Las Vegas Review-Journal (Sunday)
Notre Dame donations slow to come from rich
French billionaires had boasted about plans to help
PARIS — The billionaire French donors who publicly proclaimed they would give hundreds of millions to rebuild Notre Dame Cathedral have not yet paid a penny toward the restoration of the national monument, according to church and business officials.
Instead, it’s mainly American and French individuals, via Notre Dame charitable foundations, who are behind the first donations paying the bills and salaries for up to 150 workers employed by the cathedral since the April 15 fire that devastated its roof and caused its masterpiece spire to collapse. This month they are handing over the first private payment of $4 million for the cathedral’s reconstruction.
“The big donors haven’t paid. Not a cent,” said Andre Finot, senior press official at Notre Dame. “They want to know what exactly their money is being spent on and if they agree to it before they hand it over, and not just to pay employees’ salaries.”

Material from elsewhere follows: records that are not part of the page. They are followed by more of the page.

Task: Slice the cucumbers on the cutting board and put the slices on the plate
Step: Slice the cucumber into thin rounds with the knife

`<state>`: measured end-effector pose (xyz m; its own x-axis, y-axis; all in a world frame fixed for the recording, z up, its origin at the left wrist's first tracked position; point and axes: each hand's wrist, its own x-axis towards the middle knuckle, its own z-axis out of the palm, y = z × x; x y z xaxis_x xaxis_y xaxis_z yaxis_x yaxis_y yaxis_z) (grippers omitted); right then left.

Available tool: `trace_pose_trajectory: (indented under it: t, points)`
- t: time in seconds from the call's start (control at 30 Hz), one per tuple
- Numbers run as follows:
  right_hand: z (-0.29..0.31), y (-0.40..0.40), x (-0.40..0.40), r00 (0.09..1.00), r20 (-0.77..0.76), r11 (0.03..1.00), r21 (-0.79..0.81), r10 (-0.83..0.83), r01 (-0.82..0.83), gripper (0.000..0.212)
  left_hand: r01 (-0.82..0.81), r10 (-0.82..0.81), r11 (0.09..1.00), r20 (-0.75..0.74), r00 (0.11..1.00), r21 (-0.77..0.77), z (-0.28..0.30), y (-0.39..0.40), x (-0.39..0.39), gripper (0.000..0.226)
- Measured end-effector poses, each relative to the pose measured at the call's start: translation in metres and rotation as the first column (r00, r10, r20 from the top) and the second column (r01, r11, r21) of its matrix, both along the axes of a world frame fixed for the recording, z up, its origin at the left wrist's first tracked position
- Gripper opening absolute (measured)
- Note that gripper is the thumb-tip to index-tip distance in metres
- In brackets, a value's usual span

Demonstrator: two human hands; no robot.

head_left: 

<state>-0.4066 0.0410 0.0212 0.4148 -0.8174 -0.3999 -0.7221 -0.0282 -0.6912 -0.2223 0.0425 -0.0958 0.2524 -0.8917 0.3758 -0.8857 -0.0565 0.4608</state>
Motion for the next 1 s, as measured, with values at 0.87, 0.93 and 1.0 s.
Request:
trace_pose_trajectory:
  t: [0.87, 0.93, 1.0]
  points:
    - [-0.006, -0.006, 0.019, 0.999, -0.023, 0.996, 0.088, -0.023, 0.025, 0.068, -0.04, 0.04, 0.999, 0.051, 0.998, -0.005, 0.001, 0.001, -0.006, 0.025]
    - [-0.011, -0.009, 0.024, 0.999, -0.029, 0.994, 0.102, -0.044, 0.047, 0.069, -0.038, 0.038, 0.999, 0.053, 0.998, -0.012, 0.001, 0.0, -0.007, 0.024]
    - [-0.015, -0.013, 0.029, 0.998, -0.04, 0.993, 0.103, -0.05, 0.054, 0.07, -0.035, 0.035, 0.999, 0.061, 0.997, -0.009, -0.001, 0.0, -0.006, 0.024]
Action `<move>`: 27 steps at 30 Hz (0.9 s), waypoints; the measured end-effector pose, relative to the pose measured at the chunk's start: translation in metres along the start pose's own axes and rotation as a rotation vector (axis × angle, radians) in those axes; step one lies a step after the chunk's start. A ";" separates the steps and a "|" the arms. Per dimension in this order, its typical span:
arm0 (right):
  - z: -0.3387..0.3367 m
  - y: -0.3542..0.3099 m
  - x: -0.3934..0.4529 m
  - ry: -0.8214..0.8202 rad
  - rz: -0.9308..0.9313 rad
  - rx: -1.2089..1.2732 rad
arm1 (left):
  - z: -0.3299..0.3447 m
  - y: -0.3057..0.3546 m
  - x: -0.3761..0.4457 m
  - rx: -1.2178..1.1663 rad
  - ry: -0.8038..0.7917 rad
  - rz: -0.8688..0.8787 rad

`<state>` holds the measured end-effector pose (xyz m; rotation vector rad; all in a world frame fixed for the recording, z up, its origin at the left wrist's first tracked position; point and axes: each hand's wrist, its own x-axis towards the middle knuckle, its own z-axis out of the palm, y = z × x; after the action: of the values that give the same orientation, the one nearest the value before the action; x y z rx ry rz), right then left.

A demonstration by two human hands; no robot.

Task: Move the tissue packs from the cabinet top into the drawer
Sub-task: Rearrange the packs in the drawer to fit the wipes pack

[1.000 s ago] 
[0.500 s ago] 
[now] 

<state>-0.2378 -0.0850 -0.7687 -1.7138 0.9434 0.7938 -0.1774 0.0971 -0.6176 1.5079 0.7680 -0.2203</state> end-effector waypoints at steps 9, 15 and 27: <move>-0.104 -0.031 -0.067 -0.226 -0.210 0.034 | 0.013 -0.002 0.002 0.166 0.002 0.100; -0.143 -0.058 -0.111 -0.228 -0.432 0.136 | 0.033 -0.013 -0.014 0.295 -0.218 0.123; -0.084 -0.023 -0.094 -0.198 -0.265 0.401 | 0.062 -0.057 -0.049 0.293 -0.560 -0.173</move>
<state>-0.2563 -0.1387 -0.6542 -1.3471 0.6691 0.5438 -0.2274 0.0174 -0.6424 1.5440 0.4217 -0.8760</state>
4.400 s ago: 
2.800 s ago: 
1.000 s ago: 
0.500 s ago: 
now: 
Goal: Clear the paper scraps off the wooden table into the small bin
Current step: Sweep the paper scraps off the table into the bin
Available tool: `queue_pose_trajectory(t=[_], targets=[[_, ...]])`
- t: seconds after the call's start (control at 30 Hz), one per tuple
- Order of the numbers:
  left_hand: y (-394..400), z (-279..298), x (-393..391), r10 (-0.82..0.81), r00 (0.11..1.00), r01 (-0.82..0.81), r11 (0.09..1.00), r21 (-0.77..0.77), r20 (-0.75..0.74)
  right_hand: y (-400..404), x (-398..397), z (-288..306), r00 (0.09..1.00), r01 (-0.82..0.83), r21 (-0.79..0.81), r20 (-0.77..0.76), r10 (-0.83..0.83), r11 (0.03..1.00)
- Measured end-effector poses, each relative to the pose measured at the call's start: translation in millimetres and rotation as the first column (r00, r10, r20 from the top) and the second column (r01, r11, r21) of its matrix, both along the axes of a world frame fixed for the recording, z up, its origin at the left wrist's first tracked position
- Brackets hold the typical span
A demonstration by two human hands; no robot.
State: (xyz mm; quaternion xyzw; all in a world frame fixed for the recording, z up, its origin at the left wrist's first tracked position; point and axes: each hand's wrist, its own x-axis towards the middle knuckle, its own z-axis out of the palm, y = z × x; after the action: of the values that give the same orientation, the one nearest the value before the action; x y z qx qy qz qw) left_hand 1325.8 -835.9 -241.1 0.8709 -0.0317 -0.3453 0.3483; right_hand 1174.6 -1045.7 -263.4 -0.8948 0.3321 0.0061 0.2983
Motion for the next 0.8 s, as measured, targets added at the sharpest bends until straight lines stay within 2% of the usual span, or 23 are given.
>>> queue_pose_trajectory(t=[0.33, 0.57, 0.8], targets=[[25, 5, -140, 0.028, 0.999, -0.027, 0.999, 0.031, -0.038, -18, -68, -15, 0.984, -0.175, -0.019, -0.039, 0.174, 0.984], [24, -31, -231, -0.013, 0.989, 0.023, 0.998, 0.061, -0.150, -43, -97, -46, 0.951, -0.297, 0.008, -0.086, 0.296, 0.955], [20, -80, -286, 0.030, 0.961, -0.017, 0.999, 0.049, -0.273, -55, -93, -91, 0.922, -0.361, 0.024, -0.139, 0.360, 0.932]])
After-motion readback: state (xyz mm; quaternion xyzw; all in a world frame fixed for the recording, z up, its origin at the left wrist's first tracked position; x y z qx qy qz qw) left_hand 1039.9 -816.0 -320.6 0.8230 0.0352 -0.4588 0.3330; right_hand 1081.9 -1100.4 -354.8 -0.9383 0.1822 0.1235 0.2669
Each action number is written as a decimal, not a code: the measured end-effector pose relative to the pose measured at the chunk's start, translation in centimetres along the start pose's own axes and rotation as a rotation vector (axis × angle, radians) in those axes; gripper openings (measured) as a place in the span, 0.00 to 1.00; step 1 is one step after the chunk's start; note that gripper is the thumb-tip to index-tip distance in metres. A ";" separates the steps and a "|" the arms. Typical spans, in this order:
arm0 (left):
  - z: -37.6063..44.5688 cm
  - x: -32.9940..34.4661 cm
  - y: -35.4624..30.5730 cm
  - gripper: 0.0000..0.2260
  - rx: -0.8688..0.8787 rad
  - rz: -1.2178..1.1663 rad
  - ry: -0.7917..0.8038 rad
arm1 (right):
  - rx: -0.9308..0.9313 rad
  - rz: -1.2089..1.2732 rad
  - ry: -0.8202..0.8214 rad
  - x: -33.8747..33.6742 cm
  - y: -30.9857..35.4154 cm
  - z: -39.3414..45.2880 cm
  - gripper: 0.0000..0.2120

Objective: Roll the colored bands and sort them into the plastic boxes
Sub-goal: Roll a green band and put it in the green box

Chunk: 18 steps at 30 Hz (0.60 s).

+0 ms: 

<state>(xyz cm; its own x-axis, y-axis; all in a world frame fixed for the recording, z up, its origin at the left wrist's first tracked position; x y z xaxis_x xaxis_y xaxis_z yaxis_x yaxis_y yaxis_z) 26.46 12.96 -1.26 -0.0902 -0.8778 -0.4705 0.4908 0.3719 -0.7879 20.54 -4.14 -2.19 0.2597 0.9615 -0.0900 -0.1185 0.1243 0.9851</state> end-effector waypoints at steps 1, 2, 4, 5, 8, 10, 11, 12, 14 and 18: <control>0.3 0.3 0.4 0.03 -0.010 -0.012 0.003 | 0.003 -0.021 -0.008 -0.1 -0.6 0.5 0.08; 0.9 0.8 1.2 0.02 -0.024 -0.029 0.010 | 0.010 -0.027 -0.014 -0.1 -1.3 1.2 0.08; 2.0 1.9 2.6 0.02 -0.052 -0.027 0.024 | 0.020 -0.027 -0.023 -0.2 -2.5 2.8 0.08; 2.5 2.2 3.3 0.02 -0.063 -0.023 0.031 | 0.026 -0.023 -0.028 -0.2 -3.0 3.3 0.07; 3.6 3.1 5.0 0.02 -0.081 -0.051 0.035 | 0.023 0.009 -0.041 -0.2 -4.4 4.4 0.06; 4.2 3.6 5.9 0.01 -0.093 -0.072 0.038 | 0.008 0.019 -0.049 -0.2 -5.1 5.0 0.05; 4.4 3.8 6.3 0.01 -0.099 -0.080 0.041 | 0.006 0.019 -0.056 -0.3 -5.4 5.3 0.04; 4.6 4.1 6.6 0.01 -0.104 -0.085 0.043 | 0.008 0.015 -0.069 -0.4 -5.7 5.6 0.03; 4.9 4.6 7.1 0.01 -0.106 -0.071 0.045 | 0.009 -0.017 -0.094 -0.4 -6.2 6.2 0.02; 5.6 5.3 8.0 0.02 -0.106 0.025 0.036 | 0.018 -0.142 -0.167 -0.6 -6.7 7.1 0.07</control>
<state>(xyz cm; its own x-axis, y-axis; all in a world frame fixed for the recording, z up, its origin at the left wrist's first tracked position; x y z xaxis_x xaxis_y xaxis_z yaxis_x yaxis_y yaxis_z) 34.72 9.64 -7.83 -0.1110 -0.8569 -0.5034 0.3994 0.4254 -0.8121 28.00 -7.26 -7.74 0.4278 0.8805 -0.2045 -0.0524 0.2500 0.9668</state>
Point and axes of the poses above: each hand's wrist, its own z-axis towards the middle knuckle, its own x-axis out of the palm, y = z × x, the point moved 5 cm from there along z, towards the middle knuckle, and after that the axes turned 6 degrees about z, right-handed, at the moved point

Almost $1 billion was promised by some of France’s richest and most powerful families and companies, some of whom sought to outbid one another, in the hours and days after the inferno. It prompted criticism that the donations were as much about the vanity of the donors wishing to be immortalized in the edifice’s fabled stones than the preservation of France’s church heritage.
The reality on the ground at Notre Dame is that work has been continuing around the clock for weeks, and the cathedral has had to rely partly on the charity foundations to fund the first phase of reconstruction.
The Friends of Notre Dame de Paris was founded in 2017, and its president, Michel Picaud, estimates that 90 percent of the donations it has received have come from American donors.
“Americans are very generous toward Notre Dame, and the monument is very loved in America. Six out of our 11 board members are residents in the U.S.,” Picaud said.
While the billionaire donors delay signing their checks, the workers at the cathedral face the epic task of cleaning up the lead poisoning that has become an issue for the Parisian island on which Notre Dame is located.
An estimated 300 tons of lead that made up the cathedral’s roof melted or was released into the atmosphere during the fierce blaze, which sent out toxic dust.
Olivier de Challus, one of the cathedral’s chief guides and architecture experts, said one reason the rich French donors haven’t yet paid is that there are still so many uncertainties about the direction of the reconstruction work.